====== Information shown ======
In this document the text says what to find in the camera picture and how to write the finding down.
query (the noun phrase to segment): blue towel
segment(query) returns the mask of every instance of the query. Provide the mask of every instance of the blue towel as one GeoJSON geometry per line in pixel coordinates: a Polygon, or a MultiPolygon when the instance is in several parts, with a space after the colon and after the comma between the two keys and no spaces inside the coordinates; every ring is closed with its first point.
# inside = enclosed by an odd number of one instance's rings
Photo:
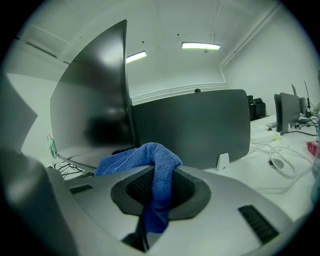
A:
{"type": "Polygon", "coordinates": [[[171,202],[172,173],[182,165],[181,160],[158,143],[147,143],[139,148],[102,159],[95,176],[114,174],[134,167],[155,164],[152,182],[152,201],[143,212],[145,231],[162,233],[168,224],[171,202]]]}

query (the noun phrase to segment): ceiling light
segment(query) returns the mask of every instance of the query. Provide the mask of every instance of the ceiling light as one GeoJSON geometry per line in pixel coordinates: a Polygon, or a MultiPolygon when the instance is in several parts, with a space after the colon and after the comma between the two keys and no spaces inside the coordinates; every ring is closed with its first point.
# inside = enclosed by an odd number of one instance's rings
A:
{"type": "Polygon", "coordinates": [[[146,51],[141,51],[141,52],[138,52],[138,53],[135,53],[129,57],[126,58],[126,63],[128,64],[129,62],[133,62],[135,60],[138,60],[138,59],[141,59],[143,57],[146,57],[147,56],[147,53],[146,51]]]}
{"type": "Polygon", "coordinates": [[[218,50],[219,44],[214,43],[202,43],[202,42],[183,42],[182,49],[207,49],[207,50],[218,50]]]}

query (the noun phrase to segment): white cable
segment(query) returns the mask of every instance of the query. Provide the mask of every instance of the white cable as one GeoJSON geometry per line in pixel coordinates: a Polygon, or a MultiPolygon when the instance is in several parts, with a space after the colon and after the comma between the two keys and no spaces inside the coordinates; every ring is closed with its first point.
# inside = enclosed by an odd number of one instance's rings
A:
{"type": "Polygon", "coordinates": [[[304,170],[303,172],[301,172],[299,175],[297,175],[297,172],[296,172],[296,169],[295,167],[282,155],[280,154],[279,151],[281,150],[289,150],[289,151],[292,151],[294,152],[295,154],[297,154],[299,157],[307,160],[310,164],[312,164],[311,160],[308,159],[307,157],[305,157],[304,155],[300,154],[299,152],[291,149],[291,148],[288,148],[288,147],[284,147],[284,146],[275,146],[275,147],[272,147],[270,146],[269,144],[260,144],[256,147],[252,147],[253,150],[251,150],[248,154],[252,153],[252,152],[255,152],[255,151],[262,151],[262,152],[265,152],[265,153],[268,153],[269,155],[269,158],[274,166],[274,168],[276,169],[276,171],[281,174],[282,176],[284,176],[285,178],[289,178],[289,179],[292,179],[293,178],[293,181],[290,183],[290,185],[288,186],[285,186],[285,187],[260,187],[260,188],[256,188],[256,190],[258,191],[264,191],[263,193],[269,193],[269,194],[283,194],[285,193],[286,191],[288,191],[301,177],[303,177],[305,174],[307,174],[311,168],[309,167],[308,169],[304,170]],[[265,147],[265,146],[268,146],[269,148],[271,148],[270,151],[266,151],[266,150],[263,150],[261,148],[265,147]],[[285,162],[287,162],[289,164],[289,166],[292,168],[292,171],[293,171],[293,175],[289,175],[289,174],[286,174],[284,173],[283,171],[281,171],[281,169],[279,168],[279,166],[277,166],[277,164],[275,163],[274,159],[273,159],[273,156],[272,154],[273,153],[277,153],[285,162]]]}

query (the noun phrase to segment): red object
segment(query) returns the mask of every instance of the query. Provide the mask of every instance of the red object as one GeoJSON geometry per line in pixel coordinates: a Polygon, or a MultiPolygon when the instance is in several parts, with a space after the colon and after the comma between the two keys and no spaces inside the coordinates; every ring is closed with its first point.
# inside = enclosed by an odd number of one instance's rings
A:
{"type": "Polygon", "coordinates": [[[308,147],[309,152],[315,157],[317,148],[318,148],[318,142],[309,141],[309,142],[306,142],[306,146],[308,147]]]}

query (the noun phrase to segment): white desk
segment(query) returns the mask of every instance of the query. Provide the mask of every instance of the white desk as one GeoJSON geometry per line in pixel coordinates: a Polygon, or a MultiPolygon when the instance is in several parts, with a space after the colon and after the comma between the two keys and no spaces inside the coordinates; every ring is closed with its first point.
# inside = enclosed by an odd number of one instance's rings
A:
{"type": "MultiPolygon", "coordinates": [[[[251,130],[256,129],[261,125],[265,125],[274,120],[275,117],[266,117],[251,122],[251,130]]],[[[303,127],[302,132],[316,134],[315,127],[303,127]]],[[[272,142],[265,142],[273,147],[283,146],[291,148],[300,154],[306,156],[312,162],[314,160],[311,153],[306,147],[306,142],[314,141],[315,136],[309,136],[299,132],[287,133],[281,136],[280,139],[274,140],[272,142]]],[[[295,156],[295,154],[289,150],[281,151],[281,154],[290,161],[297,170],[297,174],[303,172],[305,169],[310,167],[310,163],[301,158],[295,156]]],[[[251,188],[257,187],[285,187],[291,180],[281,176],[275,169],[268,165],[268,154],[260,151],[253,152],[243,158],[230,163],[228,170],[223,170],[221,173],[216,171],[216,169],[206,169],[206,171],[229,176],[236,180],[243,182],[251,188]]],[[[288,174],[292,173],[291,167],[284,163],[284,172],[288,174]]],[[[309,213],[314,204],[311,200],[311,190],[315,182],[315,179],[311,172],[307,173],[301,177],[294,185],[284,194],[266,194],[262,193],[267,199],[276,204],[281,208],[293,221],[298,219],[304,214],[309,213]]]]}
======
> Task directions:
Print the entries above word for word, without pictures.

> Your solution:
In this document the text says what to find in the camera picture and how to write the finding down.
query (the noun phrase to segment): blue towel
segment(query) returns the mask of every instance of the query. Provide the mask of every instance of the blue towel as one GeoJSON geometry per line in pixel coordinates: a Polygon, or a MultiPolygon when the instance is in several parts, with a space after the colon and after the comma between the two keys and no spaces inside the coordinates; every ring is closed with its first point.
# inside = enclosed by an odd number of one instance's rings
Photo:
A:
{"type": "Polygon", "coordinates": [[[171,202],[172,173],[182,165],[181,160],[158,143],[147,143],[139,148],[102,159],[95,176],[114,174],[134,167],[155,164],[152,182],[152,201],[143,212],[145,231],[162,233],[168,224],[171,202]]]}

query (the noun phrase to segment): ceiling light
segment(query) returns the mask of every instance of the query. Provide the mask of every instance of the ceiling light as one GeoJSON geometry per line in pixel coordinates: a Polygon, or a MultiPolygon when the instance is in several parts, with a space after the colon and after the comma between the two keys and no spaces inside the coordinates; every ring is closed with its first point.
# inside = enclosed by an odd number of one instance's rings
A:
{"type": "Polygon", "coordinates": [[[146,51],[141,51],[141,52],[138,52],[138,53],[135,53],[129,57],[126,58],[126,63],[128,64],[129,62],[133,62],[135,60],[138,60],[138,59],[141,59],[143,57],[146,57],[147,56],[147,53],[146,51]]]}
{"type": "Polygon", "coordinates": [[[218,50],[219,44],[214,43],[202,43],[202,42],[183,42],[182,49],[207,49],[207,50],[218,50]]]}

query (the noun phrase to segment): white cable
segment(query) returns the mask of every instance of the query. Provide the mask of every instance of the white cable as one GeoJSON geometry per line in pixel coordinates: a Polygon, or a MultiPolygon when the instance is in several parts, with a space after the colon and after the comma between the two keys and no spaces inside the coordinates; every ring is closed with its first point.
# inside = enclosed by an odd number of one instance's rings
A:
{"type": "Polygon", "coordinates": [[[304,170],[303,172],[301,172],[299,175],[297,175],[297,172],[296,172],[296,169],[295,167],[282,155],[280,154],[279,151],[281,150],[289,150],[289,151],[292,151],[294,152],[295,154],[297,154],[299,157],[307,160],[310,164],[312,164],[311,160],[308,159],[307,157],[305,157],[304,155],[300,154],[299,152],[291,149],[291,148],[288,148],[288,147],[284,147],[284,146],[275,146],[275,147],[272,147],[270,146],[269,144],[260,144],[256,147],[252,147],[253,150],[251,150],[248,154],[252,153],[252,152],[255,152],[255,151],[262,151],[262,152],[265,152],[265,153],[268,153],[269,155],[269,158],[274,166],[274,168],[276,169],[276,171],[281,174],[282,176],[284,176],[285,178],[289,178],[289,179],[292,179],[293,178],[293,181],[290,183],[290,185],[288,186],[285,186],[285,187],[260,187],[260,188],[256,188],[256,190],[258,191],[264,191],[263,193],[269,193],[269,194],[283,194],[285,193],[286,191],[288,191],[301,177],[303,177],[305,174],[307,174],[311,168],[309,167],[308,169],[304,170]],[[265,147],[265,146],[268,146],[269,148],[271,148],[270,151],[266,151],[266,150],[263,150],[261,148],[265,147]],[[285,162],[287,162],[289,164],[289,166],[292,168],[292,171],[293,171],[293,175],[289,175],[289,174],[286,174],[284,173],[283,171],[281,171],[281,169],[279,168],[279,166],[277,166],[277,164],[275,163],[274,159],[273,159],[273,156],[272,154],[273,153],[277,153],[285,162]]]}

query (the noun phrase to segment): red object
segment(query) returns the mask of every instance of the query. Provide the mask of every instance of the red object as one GeoJSON geometry per line in pixel coordinates: a Polygon, or a MultiPolygon when the instance is in several parts, with a space after the colon and after the comma between the two keys and no spaces inside the coordinates; every ring is closed with its first point.
# inside = enclosed by an odd number of one instance's rings
A:
{"type": "Polygon", "coordinates": [[[308,147],[309,152],[315,157],[317,148],[318,148],[318,142],[309,141],[309,142],[306,142],[306,146],[308,147]]]}

query (the noun phrase to segment): white desk
segment(query) returns the mask of every instance of the query. Provide the mask of every instance of the white desk as one GeoJSON geometry per line in pixel coordinates: a Polygon, or a MultiPolygon when the instance is in several parts, with a space after the colon and after the comma between the two keys and no spaces inside the coordinates; every ring is closed with its first point.
# inside = enclosed by an odd number of one instance's rings
A:
{"type": "MultiPolygon", "coordinates": [[[[251,130],[256,129],[261,125],[265,125],[274,120],[275,117],[266,117],[251,122],[251,130]]],[[[303,127],[302,132],[316,134],[315,127],[303,127]]],[[[272,142],[265,142],[273,147],[283,146],[291,148],[300,154],[306,156],[312,162],[314,160],[311,153],[306,147],[306,142],[314,141],[315,136],[309,136],[299,132],[287,133],[281,136],[280,139],[274,140],[272,142]]],[[[295,156],[295,154],[289,150],[281,151],[281,154],[290,161],[297,170],[297,174],[303,172],[305,169],[310,167],[310,163],[301,158],[295,156]]],[[[251,188],[257,187],[285,187],[291,180],[281,176],[275,169],[268,165],[268,154],[260,151],[253,152],[243,158],[230,163],[228,170],[223,170],[221,173],[216,171],[216,169],[206,169],[206,171],[229,176],[236,180],[243,182],[251,188]]],[[[288,174],[292,173],[291,167],[284,163],[284,172],[288,174]]],[[[309,213],[314,204],[311,200],[311,190],[315,182],[315,179],[311,172],[307,173],[301,177],[294,185],[284,194],[266,194],[262,193],[267,199],[276,204],[281,208],[293,221],[298,219],[304,214],[309,213]]]]}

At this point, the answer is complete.